Instructions for the task
Every line of the material needs an exact copy, apart from the images.

Given material
>>>
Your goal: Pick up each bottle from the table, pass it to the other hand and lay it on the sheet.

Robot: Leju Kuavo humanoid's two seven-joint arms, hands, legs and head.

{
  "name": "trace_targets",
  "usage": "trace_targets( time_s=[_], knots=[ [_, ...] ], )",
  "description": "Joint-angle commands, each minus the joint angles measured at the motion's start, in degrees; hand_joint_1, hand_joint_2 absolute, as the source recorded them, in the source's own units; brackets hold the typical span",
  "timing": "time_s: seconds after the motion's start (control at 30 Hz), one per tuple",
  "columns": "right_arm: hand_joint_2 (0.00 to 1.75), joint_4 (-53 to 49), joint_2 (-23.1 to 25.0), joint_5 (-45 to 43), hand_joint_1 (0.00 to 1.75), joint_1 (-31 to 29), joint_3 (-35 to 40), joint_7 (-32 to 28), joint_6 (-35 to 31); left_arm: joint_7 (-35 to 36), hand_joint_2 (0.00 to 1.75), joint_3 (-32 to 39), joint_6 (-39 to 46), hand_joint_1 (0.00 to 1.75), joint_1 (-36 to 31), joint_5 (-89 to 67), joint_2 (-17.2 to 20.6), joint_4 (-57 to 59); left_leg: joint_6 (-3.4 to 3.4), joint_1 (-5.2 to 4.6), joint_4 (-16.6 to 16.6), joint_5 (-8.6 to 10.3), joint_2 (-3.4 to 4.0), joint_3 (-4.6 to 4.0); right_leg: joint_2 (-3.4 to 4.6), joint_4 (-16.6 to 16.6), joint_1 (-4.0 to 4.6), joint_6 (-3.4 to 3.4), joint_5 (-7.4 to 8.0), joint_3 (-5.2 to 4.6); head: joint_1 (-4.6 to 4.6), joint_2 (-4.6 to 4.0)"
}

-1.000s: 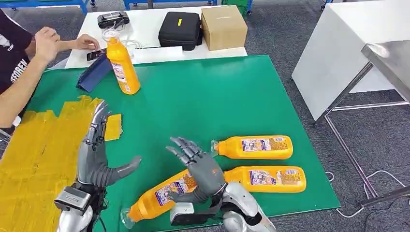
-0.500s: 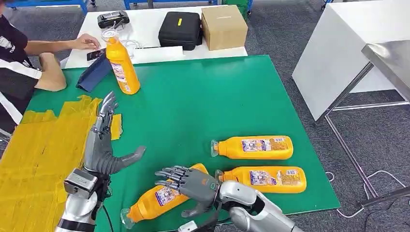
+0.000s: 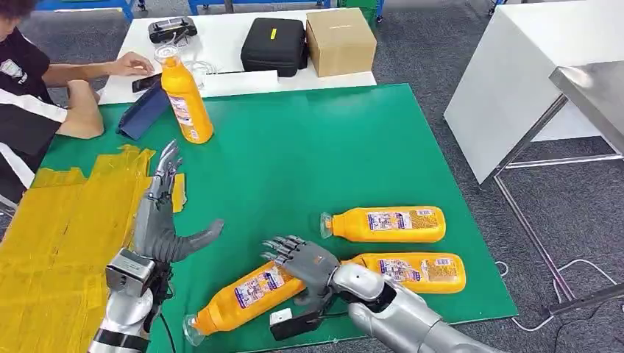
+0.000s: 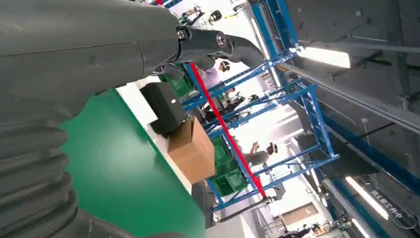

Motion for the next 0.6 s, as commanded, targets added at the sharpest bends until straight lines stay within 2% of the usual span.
trace_targets(
  time_s=[0.03, 0.1, 0.23, 0.37, 0.4, 0.43, 0.47, 0.53, 0.6],
  knots=[
    [1.75, 8.66, 1.91, 0.40, 0.00, -2.16, 3.50, 0.61, 0.38, 0.28, 1.75, -0.19, 0.05, 0.00, -0.97, 0.06, -0.13, 2.88, -0.06, 0.07, -0.05, -0.11, -0.16, 0.34, -0.10, -0.07, 0.07, -0.10, -0.12, 0.37, 0.00, 0.00],
    [1.75, 8.66, 1.91, 0.40, 0.00, -2.16, 3.50, 0.61, 0.38, 0.28, 1.75, -0.19, 0.05, 0.00, -0.97, 0.06, -0.13, 2.88, -0.05, 0.06, -0.06, -0.09, -0.18, 0.36, -0.12, -0.08, 0.06, -0.09, -0.12, 0.39, 0.00, 0.00],
    [1.75, 12.57, 4.42, 4.11, 0.00, -2.72, 4.38, 4.59, -0.07, 0.51, 1.75, -0.07, 0.28, 0.00, -0.53, 0.15, -0.10, 2.55, -0.05, 0.06, -0.07, -0.06, -0.10, 0.30, -0.06, -0.09, 0.06, -0.07, -0.06, 0.31, 0.00, 0.00],
    [1.75, 16.01, 6.89, 5.01, 0.00, -2.88, 4.04, 3.95, -1.79, 0.49, 1.75, 0.16, 0.38, 0.00, -0.23, 0.16, 0.05, 2.46, -0.07, 0.05, -0.09, -0.06, 0.14, 0.43, 0.02, -0.09, 0.06, -0.09, -0.03, 0.36, 0.00, 0.00],
    [1.75, 16.31, 7.33, 5.06, 0.37, -2.83, 3.86, 3.42, -2.44, 0.51, 1.75, 0.21, 0.43, 0.00, -0.27, 0.18, -0.01, 2.57, -0.08, 0.07, -0.09, -0.07, 0.13, 0.50, 0.01, -0.10, 0.08, -0.12, -0.03, 0.41, 0.00, 0.00],
    [1.75, 16.05, 7.53, 4.86, 1.24, -2.63, 3.49, 2.99, -3.05, 0.53, 1.75, 0.22, 0.44, 0.00, -0.32, 0.25, -0.07, 2.66, -0.09, 0.09, -0.08, -0.08, 0.05, 0.56, -0.06, -0.09, 0.10, -0.15, -0.07, 0.48, 0.00, 0.00],
    [1.75, 15.87, 7.59, 4.84, 1.43, -2.53, 3.31, 2.81, -3.10, 0.55, 1.75, 0.19, 0.45, 0.00, -0.38, 0.29, -0.12, 2.74, -0.08, 0.06, -0.10, -0.04, 0.06, 0.50, -0.08, -0.09, 0.06, -0.11, -0.04, 0.40, 0.02, 0.00],
    [1.75, 15.41, 7.57, 4.60, 1.69, -2.32, 2.84, 2.55, -3.08, 0.59, 1.75, 0.11, 0.43, 0.00, -0.48, 0.47, -0.24, 2.86, -0.07, 0.08, -0.08, -0.03, 0.07, 0.48, -0.07, -0.08, 0.07, -0.11, -0.03, 0.39, 0.00, 0.00],
    [1.75, 15.41, 7.57, 4.60, 1.71, -2.32, 2.84, 2.55, -3.08, 0.59, 1.75, 0.11, 0.43, 0.00, -0.48, 0.47, -0.24, 2.86, -0.06, 0.05, -0.09, 0.00, 0.07, 0.47, -0.08, -0.08, 0.04, -0.10, -0.03, 0.38, 0.00, 0.00]
  ],
)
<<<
Your response
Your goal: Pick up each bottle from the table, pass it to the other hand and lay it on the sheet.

Robot: Leju Kuavo humanoid's two seven-joint arms, hands, legs and head.

{
  "name": "trace_targets",
  "usage": "trace_targets( time_s=[_], knots=[ [_, ...] ], )",
  "description": "Joint-angle commands, each minus the joint angles measured at the motion's start, in degrees; hand_joint_1, hand_joint_2 absolute, as the source recorded them, in the source's own units; brackets hold the typical span",
  "timing": "time_s: seconds after the motion's start (control at 30 Hz), one per tuple",
  "columns": "right_arm: hand_joint_2 (0.00 to 1.75), joint_4 (-53 to 49), joint_2 (-23.1 to 25.0), joint_5 (-45 to 43), hand_joint_1 (0.00 to 1.75), joint_1 (-31 to 29), joint_3 (-35 to 40), joint_7 (-32 to 28), joint_6 (-35 to 31); left_arm: joint_7 (-35 to 36), hand_joint_2 (0.00 to 1.75), joint_3 (-32 to 39), joint_6 (-39 to 46), hand_joint_1 (0.00 to 1.75), joint_1 (-36 to 31), joint_5 (-89 to 67), joint_2 (-17.2 to 20.6), joint_4 (-57 to 59); left_leg: joint_6 (-3.4 to 3.4), joint_1 (-5.2 to 4.6), joint_4 (-16.6 to 16.6), joint_5 (-8.6 to 10.3), joint_2 (-3.4 to 4.0), joint_3 (-4.6 to 4.0); right_leg: joint_2 (-3.4 to 4.6), joint_4 (-16.6 to 16.6), joint_1 (-4.0 to 4.6), joint_6 (-3.4 to 3.4), joint_5 (-7.4 to 8.0), joint_3 (-5.2 to 4.6); head: joint_1 (-4.6 to 4.6), joint_2 (-4.6 to 4.0)"
}

-1.000s: 
-0.500s: 
+0.000s: 
+0.000s: 

Motion for the next 0.6 s, as commanded, targets added at the sharpest bends until straight lines stay within 2% of the usual span.
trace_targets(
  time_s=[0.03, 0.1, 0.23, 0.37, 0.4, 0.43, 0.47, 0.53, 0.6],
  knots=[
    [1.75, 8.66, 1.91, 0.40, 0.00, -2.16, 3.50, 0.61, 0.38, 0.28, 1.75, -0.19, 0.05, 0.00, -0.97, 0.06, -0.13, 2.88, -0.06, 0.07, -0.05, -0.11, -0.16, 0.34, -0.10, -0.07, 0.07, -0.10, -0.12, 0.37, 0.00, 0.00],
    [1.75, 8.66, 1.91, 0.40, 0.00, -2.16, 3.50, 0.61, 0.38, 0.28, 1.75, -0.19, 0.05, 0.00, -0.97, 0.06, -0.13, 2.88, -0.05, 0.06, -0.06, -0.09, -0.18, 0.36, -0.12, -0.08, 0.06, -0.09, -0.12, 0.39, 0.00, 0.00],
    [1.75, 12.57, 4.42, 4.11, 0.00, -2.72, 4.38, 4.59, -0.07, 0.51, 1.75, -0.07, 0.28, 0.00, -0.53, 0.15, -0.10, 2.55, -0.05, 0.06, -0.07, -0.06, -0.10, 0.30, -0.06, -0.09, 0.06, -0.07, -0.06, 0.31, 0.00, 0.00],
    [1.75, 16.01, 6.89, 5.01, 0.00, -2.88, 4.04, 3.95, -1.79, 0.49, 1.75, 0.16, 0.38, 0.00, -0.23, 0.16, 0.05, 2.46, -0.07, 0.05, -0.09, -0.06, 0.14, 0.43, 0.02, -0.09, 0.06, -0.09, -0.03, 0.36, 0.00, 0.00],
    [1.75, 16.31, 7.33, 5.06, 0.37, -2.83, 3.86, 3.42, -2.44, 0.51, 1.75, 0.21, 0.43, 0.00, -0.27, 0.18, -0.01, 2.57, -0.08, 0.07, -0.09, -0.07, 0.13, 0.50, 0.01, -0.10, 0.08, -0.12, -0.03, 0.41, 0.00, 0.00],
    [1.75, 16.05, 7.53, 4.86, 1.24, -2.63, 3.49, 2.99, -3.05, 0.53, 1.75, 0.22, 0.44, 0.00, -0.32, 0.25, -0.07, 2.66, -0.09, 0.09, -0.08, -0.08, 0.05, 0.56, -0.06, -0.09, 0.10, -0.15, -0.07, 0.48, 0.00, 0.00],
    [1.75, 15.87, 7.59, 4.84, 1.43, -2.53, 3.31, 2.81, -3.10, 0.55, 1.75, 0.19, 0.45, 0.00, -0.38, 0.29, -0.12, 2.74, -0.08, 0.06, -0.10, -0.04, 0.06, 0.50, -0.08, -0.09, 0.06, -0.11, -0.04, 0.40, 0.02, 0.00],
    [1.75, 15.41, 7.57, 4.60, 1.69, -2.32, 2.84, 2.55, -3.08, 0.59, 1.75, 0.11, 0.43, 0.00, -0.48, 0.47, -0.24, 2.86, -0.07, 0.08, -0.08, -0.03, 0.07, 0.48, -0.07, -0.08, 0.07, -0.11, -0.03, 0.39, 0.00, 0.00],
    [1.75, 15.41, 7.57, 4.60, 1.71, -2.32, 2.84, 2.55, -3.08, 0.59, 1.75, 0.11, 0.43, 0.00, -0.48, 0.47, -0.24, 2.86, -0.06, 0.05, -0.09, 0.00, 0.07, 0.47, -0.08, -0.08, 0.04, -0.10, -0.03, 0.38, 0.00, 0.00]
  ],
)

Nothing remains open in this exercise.